▸ **Exercise brief**
If a line in the data holds "mount", copy that line out in full.

▸ **Raw data**
━━━━

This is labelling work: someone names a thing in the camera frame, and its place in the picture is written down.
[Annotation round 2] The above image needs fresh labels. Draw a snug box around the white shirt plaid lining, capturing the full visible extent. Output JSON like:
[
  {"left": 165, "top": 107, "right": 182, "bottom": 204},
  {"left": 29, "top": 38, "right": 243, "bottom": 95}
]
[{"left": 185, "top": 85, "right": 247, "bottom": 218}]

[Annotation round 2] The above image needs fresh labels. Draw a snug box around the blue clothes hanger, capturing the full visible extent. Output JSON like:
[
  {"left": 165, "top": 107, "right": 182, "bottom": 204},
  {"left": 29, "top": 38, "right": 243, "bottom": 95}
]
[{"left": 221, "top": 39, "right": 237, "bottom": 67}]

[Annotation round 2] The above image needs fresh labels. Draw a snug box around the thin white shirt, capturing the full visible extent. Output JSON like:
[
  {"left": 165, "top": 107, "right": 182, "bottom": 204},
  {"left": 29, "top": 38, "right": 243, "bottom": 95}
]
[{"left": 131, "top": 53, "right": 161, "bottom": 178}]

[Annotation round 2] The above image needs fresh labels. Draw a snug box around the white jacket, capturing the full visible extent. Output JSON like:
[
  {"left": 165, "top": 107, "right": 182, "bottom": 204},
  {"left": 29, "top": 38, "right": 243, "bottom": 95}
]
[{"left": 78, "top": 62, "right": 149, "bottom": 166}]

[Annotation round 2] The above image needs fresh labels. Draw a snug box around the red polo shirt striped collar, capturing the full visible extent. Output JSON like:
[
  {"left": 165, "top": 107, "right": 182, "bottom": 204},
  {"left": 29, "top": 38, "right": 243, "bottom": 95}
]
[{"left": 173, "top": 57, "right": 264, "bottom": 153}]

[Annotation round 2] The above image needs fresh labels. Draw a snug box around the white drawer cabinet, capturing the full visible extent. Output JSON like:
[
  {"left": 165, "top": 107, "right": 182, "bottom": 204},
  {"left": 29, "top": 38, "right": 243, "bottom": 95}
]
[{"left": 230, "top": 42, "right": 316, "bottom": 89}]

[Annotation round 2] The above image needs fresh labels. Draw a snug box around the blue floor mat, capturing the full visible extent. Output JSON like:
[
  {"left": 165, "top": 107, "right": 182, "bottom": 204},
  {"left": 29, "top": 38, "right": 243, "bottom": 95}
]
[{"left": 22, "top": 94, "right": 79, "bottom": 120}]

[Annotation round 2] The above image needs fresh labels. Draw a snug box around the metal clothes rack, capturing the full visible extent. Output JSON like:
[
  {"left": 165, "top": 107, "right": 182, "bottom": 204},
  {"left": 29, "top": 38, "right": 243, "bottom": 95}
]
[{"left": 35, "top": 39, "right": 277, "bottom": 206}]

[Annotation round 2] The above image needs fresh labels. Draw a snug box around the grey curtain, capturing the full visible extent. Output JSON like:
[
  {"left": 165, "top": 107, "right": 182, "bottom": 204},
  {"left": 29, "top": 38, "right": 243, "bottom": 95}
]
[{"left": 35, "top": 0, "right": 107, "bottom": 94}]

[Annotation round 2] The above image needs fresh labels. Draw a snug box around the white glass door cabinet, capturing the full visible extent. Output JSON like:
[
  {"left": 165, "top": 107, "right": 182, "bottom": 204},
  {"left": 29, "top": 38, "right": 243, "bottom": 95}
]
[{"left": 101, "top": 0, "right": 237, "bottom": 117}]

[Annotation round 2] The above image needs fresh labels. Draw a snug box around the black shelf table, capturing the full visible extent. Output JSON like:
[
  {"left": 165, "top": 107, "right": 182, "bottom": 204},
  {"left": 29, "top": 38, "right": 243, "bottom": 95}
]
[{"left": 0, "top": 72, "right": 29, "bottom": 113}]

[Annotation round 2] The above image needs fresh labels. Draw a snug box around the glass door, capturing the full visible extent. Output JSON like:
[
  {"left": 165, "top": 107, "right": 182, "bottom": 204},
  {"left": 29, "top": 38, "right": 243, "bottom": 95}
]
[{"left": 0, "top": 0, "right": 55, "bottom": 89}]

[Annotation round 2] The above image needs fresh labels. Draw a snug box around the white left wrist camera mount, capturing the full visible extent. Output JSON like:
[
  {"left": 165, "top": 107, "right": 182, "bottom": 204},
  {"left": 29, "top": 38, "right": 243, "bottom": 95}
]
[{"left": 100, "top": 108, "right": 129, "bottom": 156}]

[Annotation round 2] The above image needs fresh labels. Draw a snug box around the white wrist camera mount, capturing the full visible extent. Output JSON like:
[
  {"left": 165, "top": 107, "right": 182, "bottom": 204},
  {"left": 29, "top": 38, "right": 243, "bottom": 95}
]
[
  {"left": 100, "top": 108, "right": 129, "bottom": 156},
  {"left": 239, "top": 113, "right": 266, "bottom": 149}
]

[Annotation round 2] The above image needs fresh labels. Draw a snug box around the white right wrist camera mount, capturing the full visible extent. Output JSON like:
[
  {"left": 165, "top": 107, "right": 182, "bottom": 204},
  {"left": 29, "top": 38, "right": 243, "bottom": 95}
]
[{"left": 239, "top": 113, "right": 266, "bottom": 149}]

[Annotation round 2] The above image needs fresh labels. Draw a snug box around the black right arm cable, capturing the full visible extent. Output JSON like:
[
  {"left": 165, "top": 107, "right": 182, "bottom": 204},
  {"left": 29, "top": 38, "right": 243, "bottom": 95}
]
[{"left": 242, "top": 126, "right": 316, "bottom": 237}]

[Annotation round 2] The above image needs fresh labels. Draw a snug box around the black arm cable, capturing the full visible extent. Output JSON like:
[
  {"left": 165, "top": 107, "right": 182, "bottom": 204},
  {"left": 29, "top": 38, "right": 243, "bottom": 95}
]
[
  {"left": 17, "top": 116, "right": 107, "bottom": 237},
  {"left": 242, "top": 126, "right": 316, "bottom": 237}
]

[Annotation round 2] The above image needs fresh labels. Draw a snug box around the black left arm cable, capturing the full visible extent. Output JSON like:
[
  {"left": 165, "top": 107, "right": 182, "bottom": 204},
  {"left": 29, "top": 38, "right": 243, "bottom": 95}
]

━━━━

▸ **Task response**
[Annotation round 2] The above image needs fresh labels. Draw a snug box around the white left wrist camera mount, capturing the full visible extent. Output JSON like:
[Annotation round 2] The above image needs fresh labels. Draw a snug box around the white wrist camera mount, capturing the full visible extent. Output JSON like:
[Annotation round 2] The above image needs fresh labels. Draw a snug box around the white right wrist camera mount, capturing the full visible extent. Output JSON like:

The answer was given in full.